▸ **What you have to do**
Could you retype all of the records exactly, leaving out every picture?

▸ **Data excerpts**
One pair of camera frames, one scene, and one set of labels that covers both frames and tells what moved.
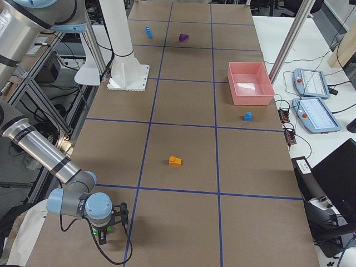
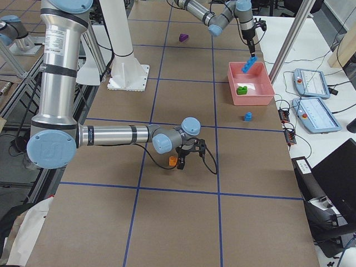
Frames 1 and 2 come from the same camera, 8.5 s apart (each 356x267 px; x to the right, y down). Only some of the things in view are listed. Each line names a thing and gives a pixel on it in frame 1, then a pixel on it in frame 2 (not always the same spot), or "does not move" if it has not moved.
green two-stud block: [95, 231] to [241, 90]
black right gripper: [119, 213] to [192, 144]
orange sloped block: [174, 161] does not move
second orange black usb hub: [290, 138] does not move
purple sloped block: [183, 37] does not move
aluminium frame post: [304, 13] does not move
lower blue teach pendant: [315, 116] does not move
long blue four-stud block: [148, 31] to [248, 64]
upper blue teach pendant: [311, 83] does not move
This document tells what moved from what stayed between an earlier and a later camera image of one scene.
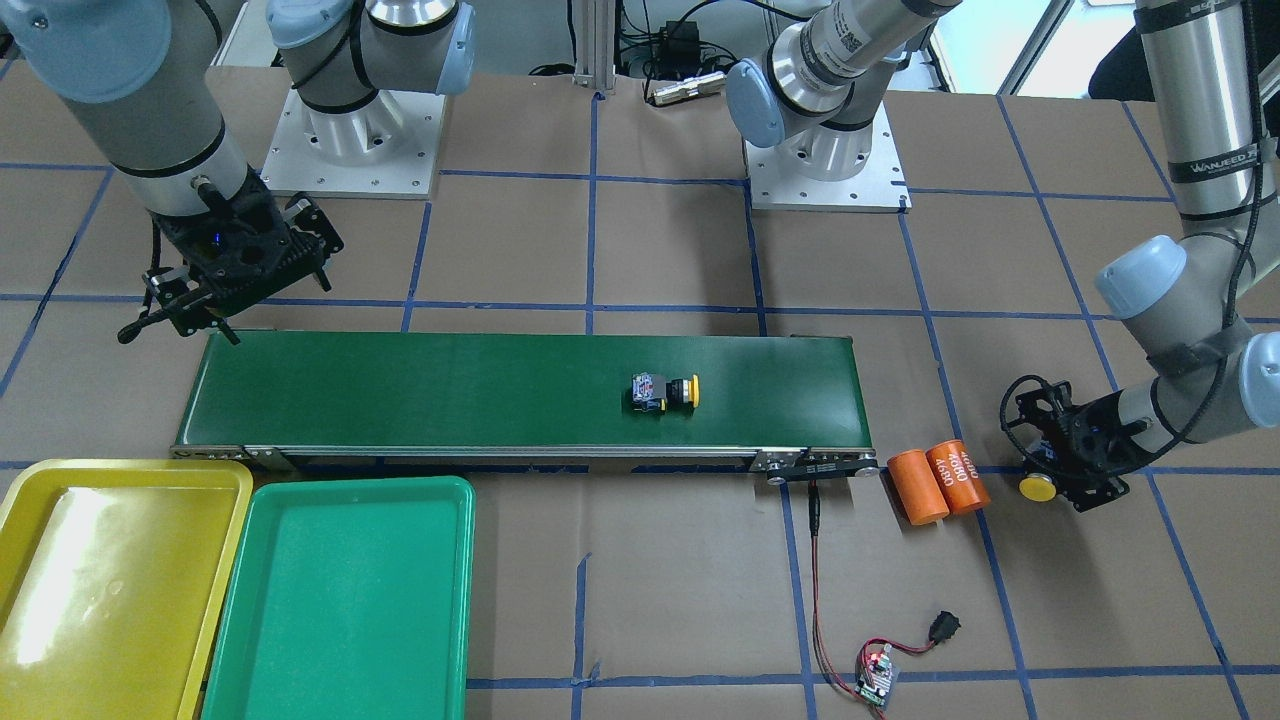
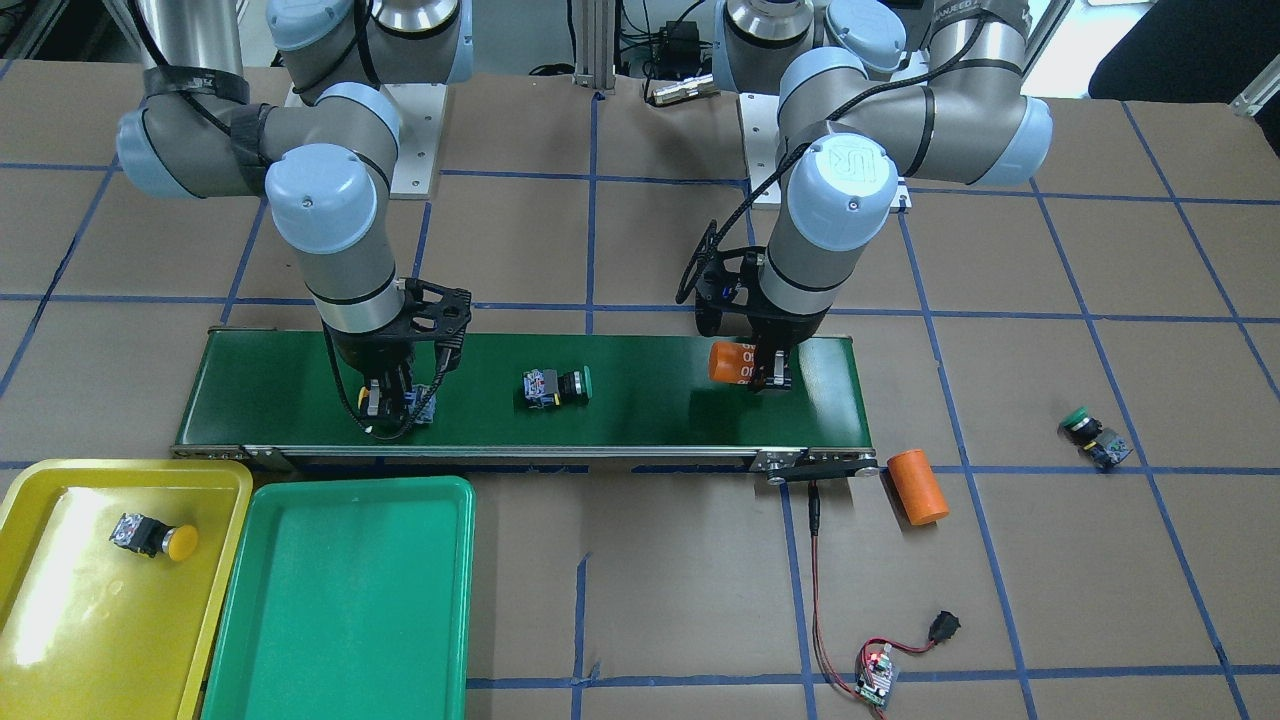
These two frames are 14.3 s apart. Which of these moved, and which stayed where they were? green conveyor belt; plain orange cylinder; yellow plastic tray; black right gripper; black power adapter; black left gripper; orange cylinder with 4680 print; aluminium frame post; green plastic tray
Moved: black right gripper; black left gripper; orange cylinder with 4680 print
Stayed: plain orange cylinder; aluminium frame post; yellow plastic tray; green conveyor belt; green plastic tray; black power adapter
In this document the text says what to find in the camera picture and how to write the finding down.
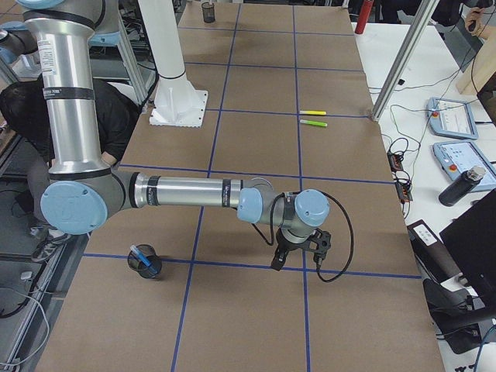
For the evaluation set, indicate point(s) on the green marker pen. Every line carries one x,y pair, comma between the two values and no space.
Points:
313,123

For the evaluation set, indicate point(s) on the person in black jacket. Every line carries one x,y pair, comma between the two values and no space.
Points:
24,109

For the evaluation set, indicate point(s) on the black usb hub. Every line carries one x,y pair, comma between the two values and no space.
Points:
402,179

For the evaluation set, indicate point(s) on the near black mesh cup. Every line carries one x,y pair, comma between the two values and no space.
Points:
140,268

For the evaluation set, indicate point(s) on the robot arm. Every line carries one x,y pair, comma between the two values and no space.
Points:
84,191

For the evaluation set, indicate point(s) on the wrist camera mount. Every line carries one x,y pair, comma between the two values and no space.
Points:
320,242

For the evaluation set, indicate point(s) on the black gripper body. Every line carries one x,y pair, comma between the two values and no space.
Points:
285,246

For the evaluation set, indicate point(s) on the far blue teach pendant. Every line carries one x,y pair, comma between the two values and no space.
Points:
451,118

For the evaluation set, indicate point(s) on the blue teach pendant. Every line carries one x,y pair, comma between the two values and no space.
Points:
458,156
451,118

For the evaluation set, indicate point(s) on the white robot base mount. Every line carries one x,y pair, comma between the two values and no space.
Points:
176,101

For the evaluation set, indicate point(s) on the black monitor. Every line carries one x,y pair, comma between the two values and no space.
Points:
470,241

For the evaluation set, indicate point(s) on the black water bottle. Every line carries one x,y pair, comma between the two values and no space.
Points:
465,183

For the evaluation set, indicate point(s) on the blue marker pen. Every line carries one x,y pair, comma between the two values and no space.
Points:
140,256

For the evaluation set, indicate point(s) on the far black mesh cup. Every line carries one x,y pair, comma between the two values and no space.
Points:
208,12

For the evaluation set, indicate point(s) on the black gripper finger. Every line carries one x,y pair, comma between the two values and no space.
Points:
276,262
284,254

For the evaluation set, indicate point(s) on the yellow marker pen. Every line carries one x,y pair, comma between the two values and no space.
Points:
312,112

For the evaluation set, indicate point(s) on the aluminium frame post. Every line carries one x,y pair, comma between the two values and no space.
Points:
414,34

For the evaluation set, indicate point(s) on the near blue teach pendant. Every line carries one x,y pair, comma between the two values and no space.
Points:
458,156

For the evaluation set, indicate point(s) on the black mesh cup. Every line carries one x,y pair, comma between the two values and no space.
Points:
208,12
140,268

▸ **Solution to this problem**
One pair of camera frames, one scene, and one set of labels that covers both frames and tells what moved.
Frames 1 and 2 come from the same camera, 8.5 s apart (each 356x267 px; x to the right, y down). Only some of the things in view are listed. Each line names a thing and gives a pixel on it in frame 1, then a pixel on it in frame 2 (not always the same spot), or "does not move" if it has not moved.
green two-stud block: [95, 231] to [241, 90]
black right gripper: [119, 213] to [192, 144]
orange sloped block: [174, 161] does not move
second orange black usb hub: [290, 138] does not move
purple sloped block: [183, 37] does not move
aluminium frame post: [304, 13] does not move
lower blue teach pendant: [315, 116] does not move
long blue four-stud block: [148, 31] to [248, 64]
upper blue teach pendant: [311, 83] does not move
This document tells what moved from what stayed between an earlier and a later camera image of one scene.
These two frames are 14.3 s apart. Which of these moved, and which stayed where they were? green conveyor belt; plain orange cylinder; yellow plastic tray; black right gripper; black power adapter; black left gripper; orange cylinder with 4680 print; aluminium frame post; green plastic tray
Moved: black right gripper; black left gripper; orange cylinder with 4680 print
Stayed: plain orange cylinder; aluminium frame post; yellow plastic tray; green conveyor belt; green plastic tray; black power adapter
In this document the text says what to find in the camera picture and how to write the finding down.
For the evaluation set, indicate point(s) on the green marker pen. Every line carries one x,y pair, comma between the two values and no space.
Points:
313,123

For the evaluation set, indicate point(s) on the person in black jacket. Every line carries one x,y pair, comma between the two values and no space.
Points:
24,109

For the evaluation set, indicate point(s) on the black usb hub. Every line carries one x,y pair, comma between the two values and no space.
Points:
402,179

For the evaluation set, indicate point(s) on the near black mesh cup. Every line carries one x,y pair, comma between the two values and no space.
Points:
140,268

For the evaluation set, indicate point(s) on the robot arm. Every line carries one x,y pair, comma between the two values and no space.
Points:
84,191

For the evaluation set, indicate point(s) on the wrist camera mount. Every line carries one x,y pair, comma between the two values and no space.
Points:
320,242

For the evaluation set, indicate point(s) on the black gripper body. Every line carries one x,y pair, comma between the two values and no space.
Points:
285,246

For the evaluation set, indicate point(s) on the far blue teach pendant. Every line carries one x,y pair, comma between the two values and no space.
Points:
451,118

For the evaluation set, indicate point(s) on the blue teach pendant. Every line carries one x,y pair, comma between the two values and no space.
Points:
458,156
451,118

For the evaluation set, indicate point(s) on the white robot base mount. Every line carries one x,y pair, comma between the two values and no space.
Points:
176,101

For the evaluation set, indicate point(s) on the black monitor. Every line carries one x,y pair, comma between the two values and no space.
Points:
470,241

For the evaluation set, indicate point(s) on the black water bottle. Every line carries one x,y pair, comma between the two values and no space.
Points:
465,183

For the evaluation set, indicate point(s) on the blue marker pen. Every line carries one x,y pair, comma between the two values and no space.
Points:
140,256

For the evaluation set, indicate point(s) on the far black mesh cup. Every line carries one x,y pair, comma between the two values and no space.
Points:
208,12

For the evaluation set, indicate point(s) on the black gripper finger. Every line carries one x,y pair, comma between the two values and no space.
Points:
276,262
284,254

For the evaluation set, indicate point(s) on the yellow marker pen. Every line carries one x,y pair, comma between the two values and no space.
Points:
312,112

For the evaluation set, indicate point(s) on the aluminium frame post. Every line carries one x,y pair, comma between the two values and no space.
Points:
414,34

For the evaluation set, indicate point(s) on the near blue teach pendant. Every line carries one x,y pair, comma between the two values and no space.
Points:
458,156

For the evaluation set, indicate point(s) on the black mesh cup. Every line carries one x,y pair, comma between the two values and no space.
Points:
208,12
140,268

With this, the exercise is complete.